PROMPT
Within the material below, tally every line that holds the word "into", then give the tally and nothing more.

SUPPLIED MATERIAL
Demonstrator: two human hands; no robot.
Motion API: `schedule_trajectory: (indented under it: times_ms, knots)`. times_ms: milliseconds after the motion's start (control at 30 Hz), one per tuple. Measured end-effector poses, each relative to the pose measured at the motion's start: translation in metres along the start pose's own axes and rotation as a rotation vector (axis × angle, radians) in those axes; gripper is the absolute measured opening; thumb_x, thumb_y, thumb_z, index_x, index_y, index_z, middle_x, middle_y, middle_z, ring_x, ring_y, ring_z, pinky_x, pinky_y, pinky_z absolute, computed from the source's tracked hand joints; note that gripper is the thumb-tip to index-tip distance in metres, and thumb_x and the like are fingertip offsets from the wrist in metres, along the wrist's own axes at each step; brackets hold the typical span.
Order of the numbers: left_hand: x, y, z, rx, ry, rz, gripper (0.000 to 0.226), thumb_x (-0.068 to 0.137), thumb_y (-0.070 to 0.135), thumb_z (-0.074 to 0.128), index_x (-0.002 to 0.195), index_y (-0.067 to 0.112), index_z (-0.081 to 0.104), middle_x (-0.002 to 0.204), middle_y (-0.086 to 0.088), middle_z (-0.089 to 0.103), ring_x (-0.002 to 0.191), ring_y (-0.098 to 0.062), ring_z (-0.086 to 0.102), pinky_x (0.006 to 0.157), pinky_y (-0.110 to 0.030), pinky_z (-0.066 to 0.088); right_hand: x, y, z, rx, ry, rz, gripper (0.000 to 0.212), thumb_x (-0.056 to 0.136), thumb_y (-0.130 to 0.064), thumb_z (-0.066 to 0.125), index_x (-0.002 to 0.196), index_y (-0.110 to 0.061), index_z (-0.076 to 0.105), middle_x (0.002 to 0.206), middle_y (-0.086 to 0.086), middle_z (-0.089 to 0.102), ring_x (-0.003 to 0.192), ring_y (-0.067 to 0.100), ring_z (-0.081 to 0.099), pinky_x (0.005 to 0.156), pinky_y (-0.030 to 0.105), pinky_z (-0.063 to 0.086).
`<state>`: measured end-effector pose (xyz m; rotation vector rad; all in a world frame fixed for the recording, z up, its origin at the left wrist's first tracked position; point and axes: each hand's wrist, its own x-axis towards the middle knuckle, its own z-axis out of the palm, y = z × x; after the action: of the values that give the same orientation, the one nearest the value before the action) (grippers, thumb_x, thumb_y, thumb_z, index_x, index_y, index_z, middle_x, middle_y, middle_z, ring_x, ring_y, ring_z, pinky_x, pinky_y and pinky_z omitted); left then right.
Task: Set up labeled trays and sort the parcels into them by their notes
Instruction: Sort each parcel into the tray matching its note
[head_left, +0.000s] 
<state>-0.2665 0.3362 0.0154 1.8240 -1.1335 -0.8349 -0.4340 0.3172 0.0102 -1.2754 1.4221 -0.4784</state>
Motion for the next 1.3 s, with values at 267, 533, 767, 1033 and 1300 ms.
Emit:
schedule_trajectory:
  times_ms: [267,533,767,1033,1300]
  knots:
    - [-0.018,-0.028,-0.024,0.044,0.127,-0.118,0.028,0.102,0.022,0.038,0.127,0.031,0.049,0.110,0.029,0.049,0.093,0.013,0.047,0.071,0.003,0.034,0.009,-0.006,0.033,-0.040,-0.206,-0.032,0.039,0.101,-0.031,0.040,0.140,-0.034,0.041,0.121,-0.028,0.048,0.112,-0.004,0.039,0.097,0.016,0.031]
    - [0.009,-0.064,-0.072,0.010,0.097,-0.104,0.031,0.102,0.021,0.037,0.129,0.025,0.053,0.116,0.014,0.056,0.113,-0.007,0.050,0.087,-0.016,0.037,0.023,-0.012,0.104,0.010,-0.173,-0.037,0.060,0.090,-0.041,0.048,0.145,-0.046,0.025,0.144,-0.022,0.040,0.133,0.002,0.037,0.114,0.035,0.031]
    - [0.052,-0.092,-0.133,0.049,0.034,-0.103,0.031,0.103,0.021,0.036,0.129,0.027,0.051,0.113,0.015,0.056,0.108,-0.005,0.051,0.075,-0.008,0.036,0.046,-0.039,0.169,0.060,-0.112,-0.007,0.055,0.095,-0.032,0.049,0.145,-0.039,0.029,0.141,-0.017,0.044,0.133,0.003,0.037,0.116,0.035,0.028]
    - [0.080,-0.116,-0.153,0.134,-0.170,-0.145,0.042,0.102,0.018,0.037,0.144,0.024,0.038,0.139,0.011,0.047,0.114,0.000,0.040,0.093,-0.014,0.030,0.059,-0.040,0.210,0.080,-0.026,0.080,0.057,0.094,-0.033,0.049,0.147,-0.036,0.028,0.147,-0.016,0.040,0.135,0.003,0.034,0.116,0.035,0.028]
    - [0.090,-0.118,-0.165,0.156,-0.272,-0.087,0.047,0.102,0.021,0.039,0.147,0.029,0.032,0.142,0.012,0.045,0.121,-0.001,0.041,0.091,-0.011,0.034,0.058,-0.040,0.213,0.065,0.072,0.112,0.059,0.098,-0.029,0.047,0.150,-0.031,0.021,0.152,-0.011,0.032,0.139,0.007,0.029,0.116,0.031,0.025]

SOLVED PROBLEM
2